(Directions for this task): Of the material below, the lines to be retyped are those from the line containing "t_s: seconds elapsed" through the line containing "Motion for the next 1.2", inclusive; reproduce them exactly.

(Data to use):
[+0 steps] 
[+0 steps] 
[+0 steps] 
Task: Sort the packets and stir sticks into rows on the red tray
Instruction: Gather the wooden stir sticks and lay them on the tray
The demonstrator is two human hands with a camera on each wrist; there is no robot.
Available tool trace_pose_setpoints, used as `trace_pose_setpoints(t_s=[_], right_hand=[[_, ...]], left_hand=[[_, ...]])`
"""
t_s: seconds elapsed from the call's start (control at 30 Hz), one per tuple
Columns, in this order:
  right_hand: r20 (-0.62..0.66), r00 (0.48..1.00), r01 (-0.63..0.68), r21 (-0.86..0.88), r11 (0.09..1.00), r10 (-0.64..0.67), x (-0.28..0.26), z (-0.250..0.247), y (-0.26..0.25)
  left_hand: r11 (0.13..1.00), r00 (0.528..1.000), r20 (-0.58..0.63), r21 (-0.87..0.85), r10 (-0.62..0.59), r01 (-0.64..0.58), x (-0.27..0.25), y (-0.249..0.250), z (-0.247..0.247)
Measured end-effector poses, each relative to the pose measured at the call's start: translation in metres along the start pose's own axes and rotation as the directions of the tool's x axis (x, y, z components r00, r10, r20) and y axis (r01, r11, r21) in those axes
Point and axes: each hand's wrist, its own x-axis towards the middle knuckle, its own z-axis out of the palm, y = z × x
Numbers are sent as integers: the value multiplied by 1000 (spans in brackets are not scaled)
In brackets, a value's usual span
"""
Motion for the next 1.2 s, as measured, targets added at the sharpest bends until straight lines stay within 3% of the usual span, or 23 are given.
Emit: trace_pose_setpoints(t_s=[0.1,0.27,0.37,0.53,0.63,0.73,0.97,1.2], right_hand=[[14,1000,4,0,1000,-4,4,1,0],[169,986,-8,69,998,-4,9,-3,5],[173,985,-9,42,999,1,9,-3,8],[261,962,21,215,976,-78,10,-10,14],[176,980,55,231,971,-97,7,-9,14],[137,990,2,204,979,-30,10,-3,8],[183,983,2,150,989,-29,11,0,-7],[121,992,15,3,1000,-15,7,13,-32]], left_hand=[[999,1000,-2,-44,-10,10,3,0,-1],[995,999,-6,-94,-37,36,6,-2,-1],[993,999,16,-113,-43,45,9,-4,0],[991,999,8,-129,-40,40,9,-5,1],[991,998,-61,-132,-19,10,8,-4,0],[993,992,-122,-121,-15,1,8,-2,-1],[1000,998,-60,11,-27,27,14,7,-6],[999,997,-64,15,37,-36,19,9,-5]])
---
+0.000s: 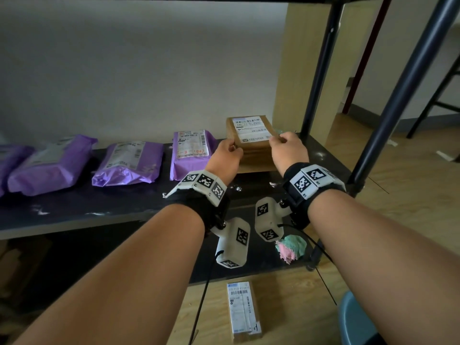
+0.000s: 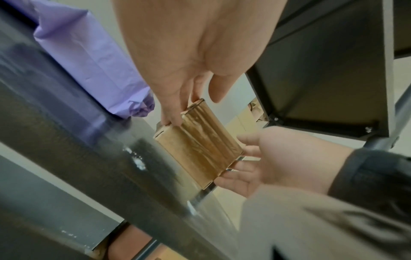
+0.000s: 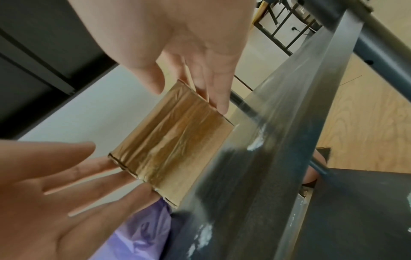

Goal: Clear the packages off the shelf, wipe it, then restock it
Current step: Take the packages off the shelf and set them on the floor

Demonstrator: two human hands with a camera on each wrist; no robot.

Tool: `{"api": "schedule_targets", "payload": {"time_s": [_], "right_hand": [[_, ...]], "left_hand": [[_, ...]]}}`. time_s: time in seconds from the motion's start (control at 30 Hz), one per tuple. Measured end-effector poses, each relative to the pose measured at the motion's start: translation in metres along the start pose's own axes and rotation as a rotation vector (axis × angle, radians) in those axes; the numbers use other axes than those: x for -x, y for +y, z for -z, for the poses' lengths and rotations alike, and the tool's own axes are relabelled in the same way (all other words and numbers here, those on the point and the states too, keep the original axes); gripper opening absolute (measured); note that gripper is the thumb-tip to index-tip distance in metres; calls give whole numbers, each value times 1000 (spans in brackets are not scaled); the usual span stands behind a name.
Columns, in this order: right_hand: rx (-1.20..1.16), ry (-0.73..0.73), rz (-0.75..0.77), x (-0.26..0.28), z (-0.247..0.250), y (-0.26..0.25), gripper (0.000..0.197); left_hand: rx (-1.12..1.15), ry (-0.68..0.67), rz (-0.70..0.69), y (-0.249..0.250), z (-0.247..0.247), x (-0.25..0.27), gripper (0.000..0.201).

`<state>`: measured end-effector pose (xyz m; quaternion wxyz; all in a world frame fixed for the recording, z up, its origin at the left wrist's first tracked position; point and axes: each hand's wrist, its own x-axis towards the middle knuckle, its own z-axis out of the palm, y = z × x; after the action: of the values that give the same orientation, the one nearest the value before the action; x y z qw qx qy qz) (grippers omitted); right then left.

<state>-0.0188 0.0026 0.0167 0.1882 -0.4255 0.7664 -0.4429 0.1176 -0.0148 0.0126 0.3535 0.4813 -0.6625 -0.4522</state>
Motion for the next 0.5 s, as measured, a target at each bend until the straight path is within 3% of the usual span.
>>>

(Result of this task):
t_s: seconds elapsed from the call's start (control at 30 Hz), one per tuple
Columns, in this order:
  right_hand: r20 (-0.62..0.66), r00 (0.48..1.00), r01 (-0.63..0.68), r21 (-0.86..0.88), r11 (0.09..1.00), r10 (-0.64..0.67), x (-0.28..0.26), z (-0.250..0.247), y (-0.26..0.25)
  left_hand: r11 (0.13..1.00), r00 (0.528..1.000), r20 (-0.58..0.63), r21 (-0.87..0.85), r10 (-0.62..0.59), r01 (-0.64..0.58), x (-0.27..0.25), y (-0.249..0.250), z (-0.247..0.247)
Measured end-effector poses, each relative to the pose measured at the call's start: translation in metres along the start pose's own axes and rotation as the directions of the tool's x axis (x, y, z components r00, r10, r20) and y axis (r01, r11, r21) in those axes
Point and axes: each hand's wrist, its own x-axis towards the middle knuckle, its own z-axis out of the palm, y = z × x
Numbers are sent as integers: the value multiplied by 1000 (spans in brackets are not scaled)
In brackets, a value's usual span
"""
Motion for the next 1.2 s, as measured, targets added at the sharpest bends until straight lines stay within 3% of the usual span, or 23 are given.

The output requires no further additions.